EXERCISE DETAILS: Would it be possible to write out each entry below exactly, without the pictures?

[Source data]
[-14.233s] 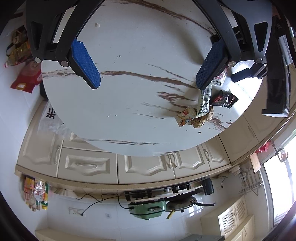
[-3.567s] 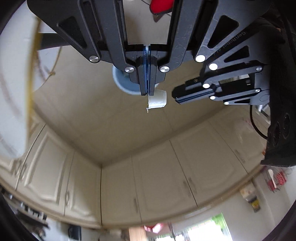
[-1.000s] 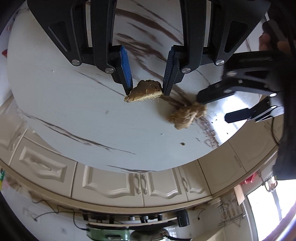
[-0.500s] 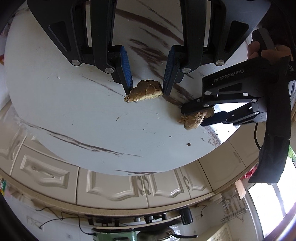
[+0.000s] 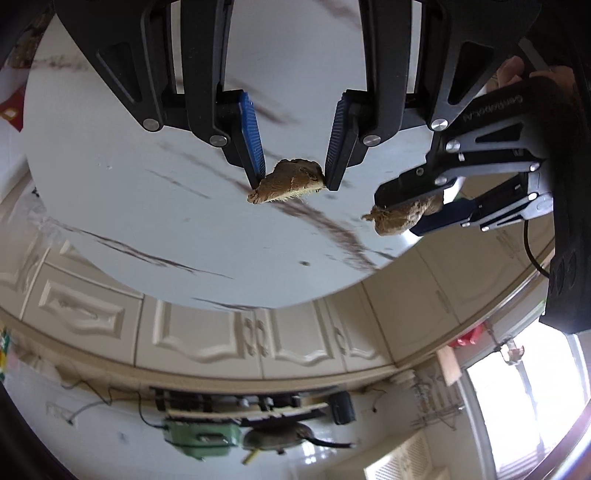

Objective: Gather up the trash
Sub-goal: 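Grasp the small ginger piece with the right gripper while the left gripper grasps the large ginger root, then carry both ginger pieces over the blue bin and open both grippers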

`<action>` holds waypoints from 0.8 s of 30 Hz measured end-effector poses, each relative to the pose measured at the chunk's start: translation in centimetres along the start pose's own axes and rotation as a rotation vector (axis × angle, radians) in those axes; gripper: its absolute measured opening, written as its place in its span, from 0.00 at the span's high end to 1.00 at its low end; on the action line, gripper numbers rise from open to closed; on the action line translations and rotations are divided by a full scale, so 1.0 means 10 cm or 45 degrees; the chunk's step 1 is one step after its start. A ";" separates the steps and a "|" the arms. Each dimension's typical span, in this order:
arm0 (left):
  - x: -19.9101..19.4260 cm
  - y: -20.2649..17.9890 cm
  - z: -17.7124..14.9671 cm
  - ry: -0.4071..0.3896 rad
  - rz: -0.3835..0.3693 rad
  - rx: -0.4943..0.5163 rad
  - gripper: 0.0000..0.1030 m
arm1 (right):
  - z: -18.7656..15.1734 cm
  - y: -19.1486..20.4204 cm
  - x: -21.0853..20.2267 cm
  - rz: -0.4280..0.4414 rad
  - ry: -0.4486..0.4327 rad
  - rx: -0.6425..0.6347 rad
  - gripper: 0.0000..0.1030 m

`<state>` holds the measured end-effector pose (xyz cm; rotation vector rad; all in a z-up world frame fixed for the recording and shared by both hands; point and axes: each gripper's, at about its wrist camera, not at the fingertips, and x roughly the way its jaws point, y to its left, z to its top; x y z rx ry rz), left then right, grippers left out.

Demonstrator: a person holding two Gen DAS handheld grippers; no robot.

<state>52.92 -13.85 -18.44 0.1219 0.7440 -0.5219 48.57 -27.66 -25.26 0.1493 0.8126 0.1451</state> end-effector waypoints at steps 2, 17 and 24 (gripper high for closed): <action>-0.29 0.13 -0.15 -0.032 0.027 -0.021 0.59 | -0.02 0.22 -0.09 0.019 -0.014 -0.028 0.69; -2.26 1.20 -1.69 -0.114 0.465 -0.240 0.59 | -0.31 2.53 -0.13 0.342 -0.007 -0.325 0.69; -2.44 1.49 -2.28 -0.043 0.489 -0.375 0.59 | -0.58 3.20 0.34 0.405 0.108 -0.397 0.69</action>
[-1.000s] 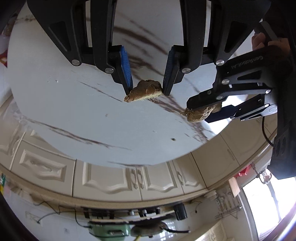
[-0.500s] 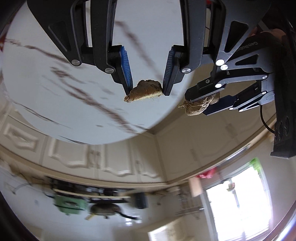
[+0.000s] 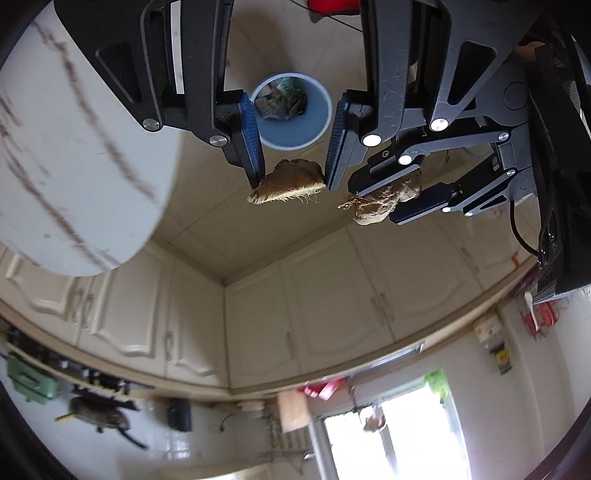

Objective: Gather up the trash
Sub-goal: 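Carry both ginger pieces over the blue bin and open both grippers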

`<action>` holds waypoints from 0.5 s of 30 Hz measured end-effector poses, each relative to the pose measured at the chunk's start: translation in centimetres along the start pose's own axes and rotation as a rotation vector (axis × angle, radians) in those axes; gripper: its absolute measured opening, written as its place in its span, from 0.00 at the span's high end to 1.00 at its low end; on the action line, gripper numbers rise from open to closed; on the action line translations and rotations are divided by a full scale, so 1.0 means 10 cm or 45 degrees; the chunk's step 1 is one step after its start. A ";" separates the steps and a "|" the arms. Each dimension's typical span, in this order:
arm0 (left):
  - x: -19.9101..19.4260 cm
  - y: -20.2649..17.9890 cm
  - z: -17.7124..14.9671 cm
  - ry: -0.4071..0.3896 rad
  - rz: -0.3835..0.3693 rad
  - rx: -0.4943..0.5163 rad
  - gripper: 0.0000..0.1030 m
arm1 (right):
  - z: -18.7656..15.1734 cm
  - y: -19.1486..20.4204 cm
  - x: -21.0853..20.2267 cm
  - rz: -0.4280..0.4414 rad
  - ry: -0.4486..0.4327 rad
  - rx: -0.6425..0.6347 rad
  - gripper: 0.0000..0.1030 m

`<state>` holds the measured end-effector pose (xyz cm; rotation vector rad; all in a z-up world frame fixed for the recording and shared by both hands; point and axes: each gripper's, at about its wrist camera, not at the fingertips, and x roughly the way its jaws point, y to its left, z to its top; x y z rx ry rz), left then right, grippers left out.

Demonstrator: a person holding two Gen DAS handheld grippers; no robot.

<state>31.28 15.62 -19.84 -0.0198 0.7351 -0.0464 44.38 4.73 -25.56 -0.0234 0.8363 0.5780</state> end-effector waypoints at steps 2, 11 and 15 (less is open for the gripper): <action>0.09 0.17 -0.13 0.049 0.011 -0.032 0.59 | -0.03 0.05 0.22 0.017 0.041 0.000 0.69; 0.91 0.72 -0.64 0.317 0.047 -0.169 0.59 | -0.37 -0.03 1.44 0.053 0.307 0.049 0.69; 1.30 0.94 -0.94 0.463 0.053 -0.233 0.59 | -0.66 -0.20 2.11 0.079 0.481 0.098 0.69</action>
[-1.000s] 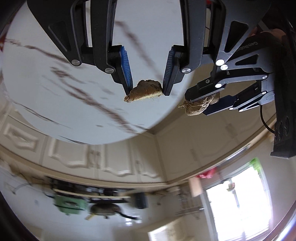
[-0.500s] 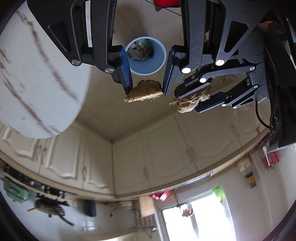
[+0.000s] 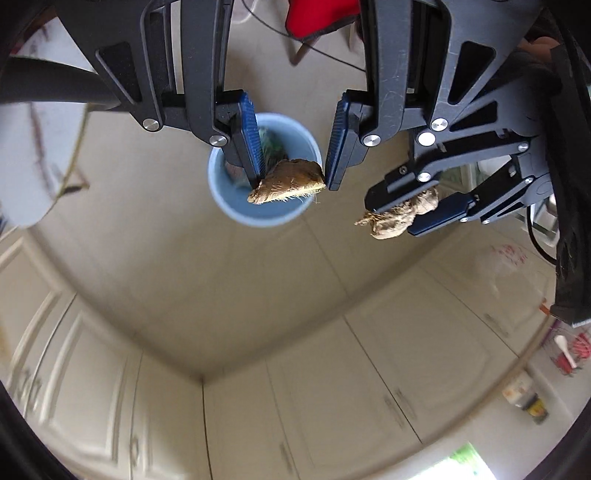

OUTPUT OF THE TASK:
[-14.233s] 
[-3.567s] 
[-1.000s] 
[-0.500s] 
[+0.000s] 

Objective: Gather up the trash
Sub-goal: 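Grasp the small ginger piece with the right gripper while the left gripper grasps the large ginger root, then carry both ginger pieces over the blue bin and open both grippers
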
`<action>` holds waypoints from 0.8 s of 30 Hz measured end-effector poses, each relative to the pose measured at the chunk's start: translation in centimetres along the start pose's own axes and rotation as a rotation vector (axis × angle, radians) in those axes; gripper: its absolute measured opening, written as its place in its span, from 0.00 at the span's high end to 1.00 at its low end; on the action line, gripper numbers rise from open to closed; on the action line translations and rotations are divided by a full scale, so 1.0 means 10 cm or 45 degrees; the chunk's step 1 is one step after its start. A ";" separates the steps and a "|" the arms. Each dimension's typical span, in this order:
arm0 (left):
  - x: -19.9101..19.4260 cm
  - y: -20.2649..17.9890 cm
  - z: -17.7124..14.9671 cm
  - ry: -0.4071..0.3896 rad
  - rz: -0.3835..0.3693 rad
  - rx: -0.4943..0.5163 rad
  - gripper: 0.0000..0.1030 m
arm1 (right):
  - z: -18.7656..15.1734 cm
  - y: -19.1486..20.4204 cm
  - x: -21.0853..20.2267 cm
  - rz: -0.4280..0.4414 rad
  - ry: -0.4486..0.4327 rad
  - rx: -0.6425..0.6347 rad
  - gripper: 0.0000..0.1030 m

`<state>` holds the measured end-effector pose (xyz cm; rotation vector rad; all in a z-up world frame fixed for the recording and shared by both hands; point and axes: each gripper's, at about its wrist camera, not at the fingertips, and x roughly the way its jaws point, y to its left, z to its top; x y z rx ry rz), left then right, grippers left out.

Demonstrator: a person holding two Gen DAS handheld grippers; no robot.

<state>52.92 -13.85 -18.44 0.1219 0.7440 -0.5219 48.57 -27.66 -25.26 0.1493 0.8126 0.1451</state> end-effector waypoints at steps 2, 17 and 24 (gripper high for closed): <action>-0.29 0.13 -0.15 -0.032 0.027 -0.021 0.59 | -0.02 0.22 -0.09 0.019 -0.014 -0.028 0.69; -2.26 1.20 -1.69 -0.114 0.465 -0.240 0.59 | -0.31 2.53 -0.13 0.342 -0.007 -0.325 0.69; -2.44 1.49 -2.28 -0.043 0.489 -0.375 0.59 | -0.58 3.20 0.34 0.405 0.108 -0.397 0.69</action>
[-1.000s] 
[-0.500s] 
[+0.000s] 

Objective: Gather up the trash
Sub-goal: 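Carry both ginger pieces over the blue bin and open both grippers
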
`<action>` holds waypoints from 0.5 s of 30 Hz measured end-effector poses, each relative to the pose measured at the chunk's start: translation in centimetres along the start pose's own axes and rotation as a rotation vector (axis × angle, radians) in those axes; gripper: its absolute measured opening, written as its place in its span, from 0.00 at the span's high end to 1.00 at its low end; on the action line, gripper numbers rise from open to closed; on the action line translations and rotations are divided by a full scale, so 1.0 means 10 cm or 45 degrees; the chunk's step 1 is one step after its start. A ";" separates the steps and a "|" the arms. Each dimension's typical span, in this order:
arm0 (left):
  - x: -19.9101..19.4260 cm
  - y: -20.2649..17.9890 cm
  - z: -17.7124..14.9671 cm
  - ry: -0.4071..0.3896 rad
  - rz: -0.3835..0.3693 rad
  - rx: -0.4943..0.5163 rad
  - gripper: 0.0000..0.1030 m
arm1 (right):
  - z: -18.7656..15.1734 cm
  - y: -19.1486..20.4204 cm
  - x: -21.0853..20.2267 cm
  - rz: -0.4280..0.4414 rad
  - ry: -0.4486..0.4327 rad
  - rx: -0.6425..0.6347 rad
  - gripper: 0.0000..0.1030 m

`<state>` holds the measured end-effector pose (xyz cm; rotation vector rad; all in a z-up world frame fixed for the recording and shared by both hands; point and axes: each gripper's, at about its wrist camera, not at the fingertips, and x roughly the way its jaws point, y to its left, z to its top; x y z rx ry rz), left then right, grippers left out.

Demonstrator: a person holding two Gen DAS handheld grippers; no robot.

<state>31.28 15.62 -19.84 -0.0198 0.7351 -0.0464 44.38 4.73 -25.56 -0.0234 0.8363 0.5780</state> end-effector waypoints at steps 2, 11 and 15 (less is open for the gripper): <action>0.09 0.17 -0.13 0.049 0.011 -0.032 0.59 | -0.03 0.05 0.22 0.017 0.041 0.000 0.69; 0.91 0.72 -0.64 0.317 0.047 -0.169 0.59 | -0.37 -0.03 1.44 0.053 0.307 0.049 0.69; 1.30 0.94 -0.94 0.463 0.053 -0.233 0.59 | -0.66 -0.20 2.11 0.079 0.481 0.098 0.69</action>
[-1.000s] 
[-0.500s] 
[+0.000s] 

No further output will be produced for this exercise.